The Latin America Working Group (LAWG) is collecting signatures for a petition to President Joe Biden, asking him and his Administration to restore diplomatic ties with Cuba. The petition urges the President “to take swift and comprehensive action to lift travel restrictions to and sanctions on the island, encourage Congress to end the travel ban and trade embargo, and fully normalize diplomatic ties with Cuba.” You may sign onto the petition here.
CDA is partnering with Women of Color Advancing Peace, Security, and Conflict Transformation (WCAPS) to host a virtual panel, “Moving Forward: How the Biden-Harris administration should engage the Latinx Community” on March 16. For more information, please visit the Events section of our news brief and/or this website.
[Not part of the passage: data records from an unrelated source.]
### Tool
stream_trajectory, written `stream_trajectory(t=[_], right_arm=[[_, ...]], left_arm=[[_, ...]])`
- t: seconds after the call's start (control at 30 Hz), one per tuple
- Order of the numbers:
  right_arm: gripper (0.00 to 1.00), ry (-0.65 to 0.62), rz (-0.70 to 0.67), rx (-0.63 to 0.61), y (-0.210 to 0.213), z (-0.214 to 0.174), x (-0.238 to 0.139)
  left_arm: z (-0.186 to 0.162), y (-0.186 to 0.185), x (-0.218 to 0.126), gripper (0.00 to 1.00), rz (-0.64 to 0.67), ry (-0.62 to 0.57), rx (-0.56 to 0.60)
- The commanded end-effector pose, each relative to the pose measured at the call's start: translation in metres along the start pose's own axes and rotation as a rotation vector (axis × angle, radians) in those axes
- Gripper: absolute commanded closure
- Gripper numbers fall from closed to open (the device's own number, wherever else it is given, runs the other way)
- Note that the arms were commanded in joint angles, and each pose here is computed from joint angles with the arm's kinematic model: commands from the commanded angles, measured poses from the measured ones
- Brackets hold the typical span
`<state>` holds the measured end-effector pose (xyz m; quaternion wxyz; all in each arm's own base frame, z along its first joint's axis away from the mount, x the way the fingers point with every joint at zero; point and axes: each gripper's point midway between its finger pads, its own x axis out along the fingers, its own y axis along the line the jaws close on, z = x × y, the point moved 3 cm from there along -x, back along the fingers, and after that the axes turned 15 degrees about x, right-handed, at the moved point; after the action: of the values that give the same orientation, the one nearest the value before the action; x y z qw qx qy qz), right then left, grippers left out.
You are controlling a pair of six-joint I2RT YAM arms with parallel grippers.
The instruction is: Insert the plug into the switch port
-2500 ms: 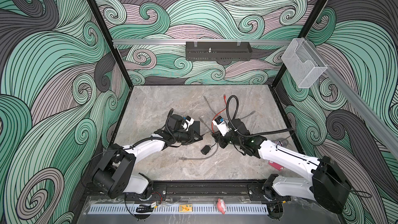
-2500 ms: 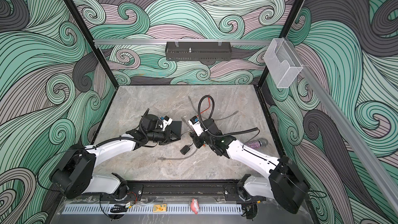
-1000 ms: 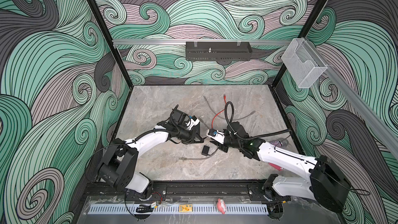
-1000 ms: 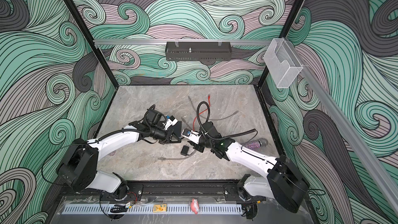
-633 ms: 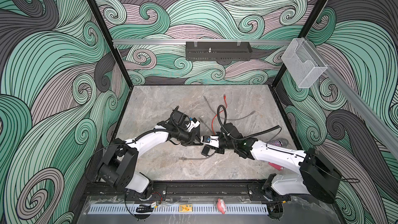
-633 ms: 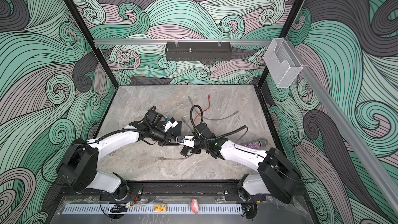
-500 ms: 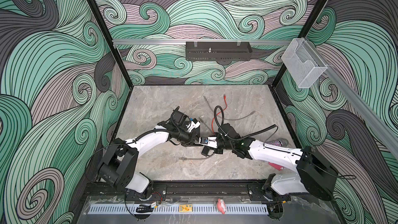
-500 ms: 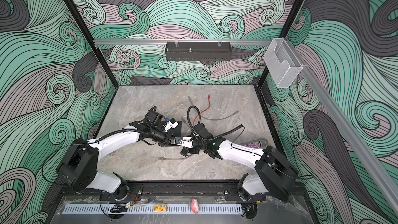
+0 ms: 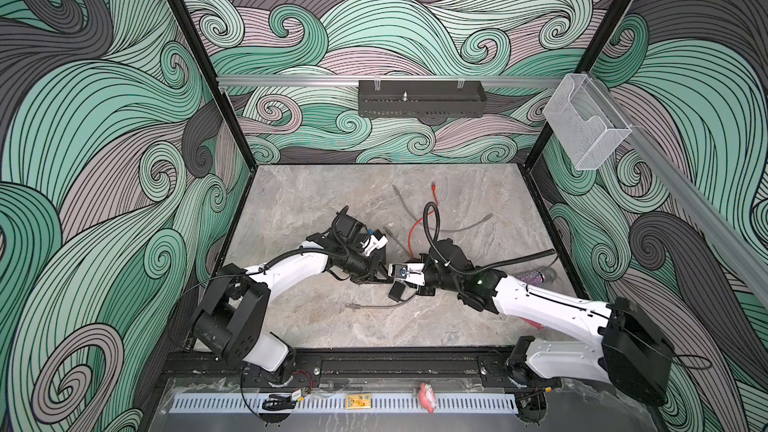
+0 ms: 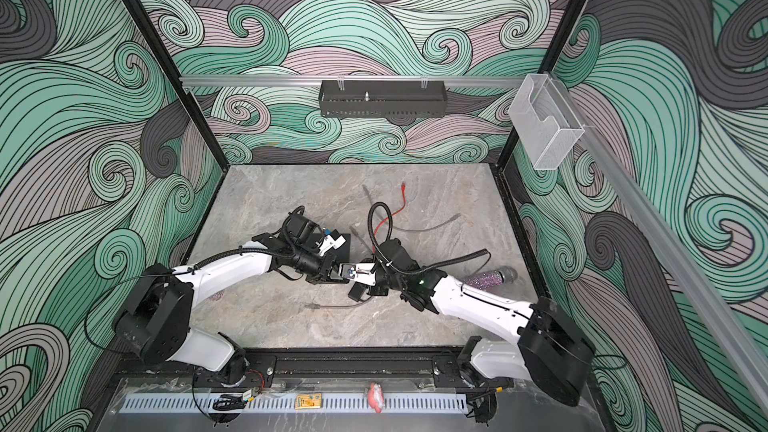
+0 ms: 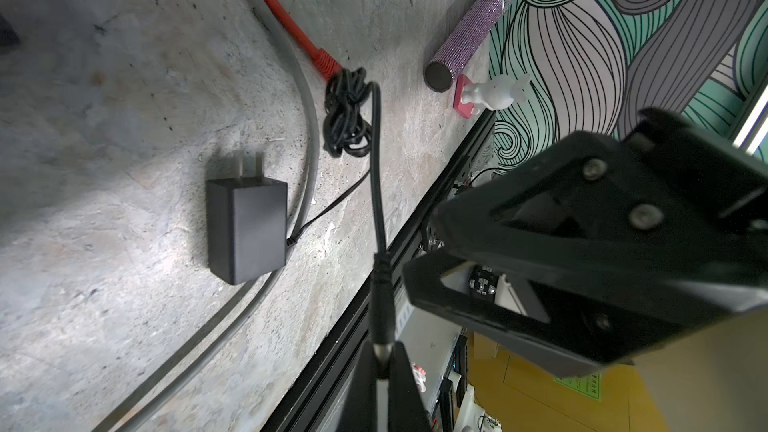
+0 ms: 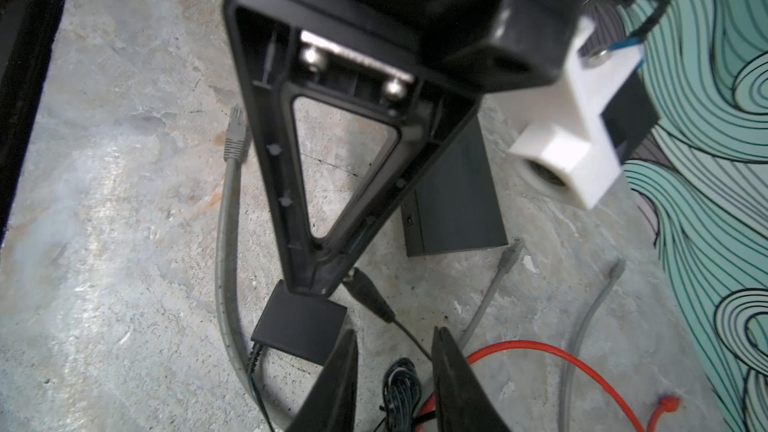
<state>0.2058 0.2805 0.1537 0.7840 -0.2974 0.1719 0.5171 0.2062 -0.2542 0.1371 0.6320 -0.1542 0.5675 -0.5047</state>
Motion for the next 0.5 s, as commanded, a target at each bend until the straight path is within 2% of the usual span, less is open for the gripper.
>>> stream_trajectory(t=[0.0,0.17,0.47], right_arm=[[0.66,0.013,-0.006,-0.044,0.000,-0.004,0.005],[0.65,0.054,0.022,-0.077,0.003,-0.011,0.018],[0.67,0.018,0.022,-0.093,0.001,-0.003,0.024]], left_arm=[[0.002,-0.007,0.000,1.00,-0.016,0.015,0.026],[0.001,-0.010,-0.002,1.00,-0.023,0.012,0.038],[0.000,-0.012,0.002,1.00,-0.040,0.032,0.034]])
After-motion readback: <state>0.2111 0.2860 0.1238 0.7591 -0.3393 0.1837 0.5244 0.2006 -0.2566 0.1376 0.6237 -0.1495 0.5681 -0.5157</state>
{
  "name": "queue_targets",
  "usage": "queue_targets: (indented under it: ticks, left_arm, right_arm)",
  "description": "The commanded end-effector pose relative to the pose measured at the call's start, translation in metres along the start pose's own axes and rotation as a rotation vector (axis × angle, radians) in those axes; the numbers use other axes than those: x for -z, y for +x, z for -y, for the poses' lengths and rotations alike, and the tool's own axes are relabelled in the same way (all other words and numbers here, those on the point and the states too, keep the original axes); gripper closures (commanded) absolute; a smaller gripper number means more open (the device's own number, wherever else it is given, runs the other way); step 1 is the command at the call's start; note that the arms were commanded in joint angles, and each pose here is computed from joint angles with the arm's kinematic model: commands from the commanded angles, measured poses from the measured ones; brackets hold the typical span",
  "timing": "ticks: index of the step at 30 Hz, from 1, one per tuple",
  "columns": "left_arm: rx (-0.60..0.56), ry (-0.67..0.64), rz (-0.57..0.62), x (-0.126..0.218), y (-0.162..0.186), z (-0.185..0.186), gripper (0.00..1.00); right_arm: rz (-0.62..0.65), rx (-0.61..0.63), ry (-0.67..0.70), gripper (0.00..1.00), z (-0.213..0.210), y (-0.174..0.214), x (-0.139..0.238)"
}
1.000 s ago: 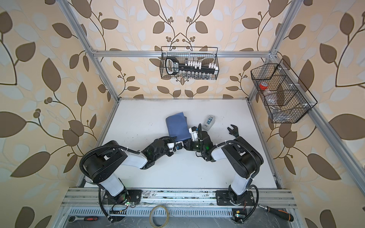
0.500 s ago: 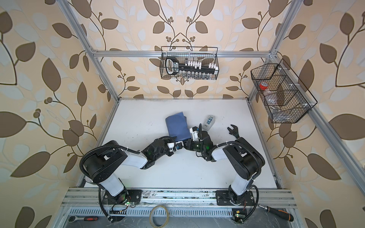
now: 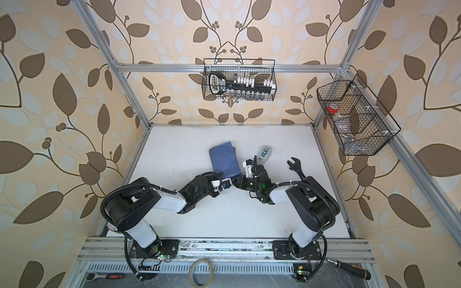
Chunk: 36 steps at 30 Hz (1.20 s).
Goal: Wrap the gift box in paper
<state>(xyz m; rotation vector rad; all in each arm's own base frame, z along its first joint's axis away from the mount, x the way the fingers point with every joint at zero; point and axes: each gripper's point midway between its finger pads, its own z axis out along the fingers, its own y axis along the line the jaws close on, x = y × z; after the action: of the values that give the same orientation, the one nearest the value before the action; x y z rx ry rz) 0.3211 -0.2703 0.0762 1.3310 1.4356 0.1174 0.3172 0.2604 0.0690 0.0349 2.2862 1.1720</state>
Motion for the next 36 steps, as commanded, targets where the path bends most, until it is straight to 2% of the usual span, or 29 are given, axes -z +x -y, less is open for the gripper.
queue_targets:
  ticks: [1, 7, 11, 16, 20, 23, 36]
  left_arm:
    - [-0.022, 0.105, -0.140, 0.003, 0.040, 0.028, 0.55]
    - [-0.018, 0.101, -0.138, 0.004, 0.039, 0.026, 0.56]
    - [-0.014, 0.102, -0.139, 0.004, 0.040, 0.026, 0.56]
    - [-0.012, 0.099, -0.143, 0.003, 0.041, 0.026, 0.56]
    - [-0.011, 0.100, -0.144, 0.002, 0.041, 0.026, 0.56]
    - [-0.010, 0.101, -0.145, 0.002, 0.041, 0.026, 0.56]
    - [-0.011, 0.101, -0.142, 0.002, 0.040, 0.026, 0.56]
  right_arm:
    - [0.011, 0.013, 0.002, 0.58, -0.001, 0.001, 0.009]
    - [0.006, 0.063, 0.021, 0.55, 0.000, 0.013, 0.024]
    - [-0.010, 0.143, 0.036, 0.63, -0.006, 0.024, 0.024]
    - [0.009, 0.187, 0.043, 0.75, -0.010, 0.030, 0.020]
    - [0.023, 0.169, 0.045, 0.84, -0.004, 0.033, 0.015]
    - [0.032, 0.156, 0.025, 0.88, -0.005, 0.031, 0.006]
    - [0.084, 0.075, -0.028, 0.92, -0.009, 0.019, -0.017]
Yesterday, Cuba reported 762 new cases of COVID-19. There are currently 4,696 total active cases of COVID-19 on the island, a slight decrease from the previous day. Havana, Granma, and Pinar del Río, reported the largest numbers of new cases, with 368, 105, and 65 new cases reported respectively in each province. The total number of deaths since last March is 365. For a graph of case numbers since March, see here. For a detailed breakdown of all COVID-19 data, visit this website.
This week, in Cuba news…
White House: Biden reviewing Trump’s listing of Cuba as terrorism sponsor; Any change in policy towards Cuba will go through Miami, says Secretary of State (Spanish); Sens. Rubio, Cruz, Scott send letter to Senate leadership on Cuba
On Tuesday, White House Press Secretary Jen Psaki told reporters at a press briefing that the Biden-Harris administration is reviewing the Trump administration’s decision to reinstate Cuba on the State Department’s list of State Sponsors of Terrorism (SST), Reuters reports. Ms. Psaki stated that the Administration is “committed to carefully reviewing policy decisions made in the prior administration, including the decision to designate Cuba as a State Sponsor of Terrorism.”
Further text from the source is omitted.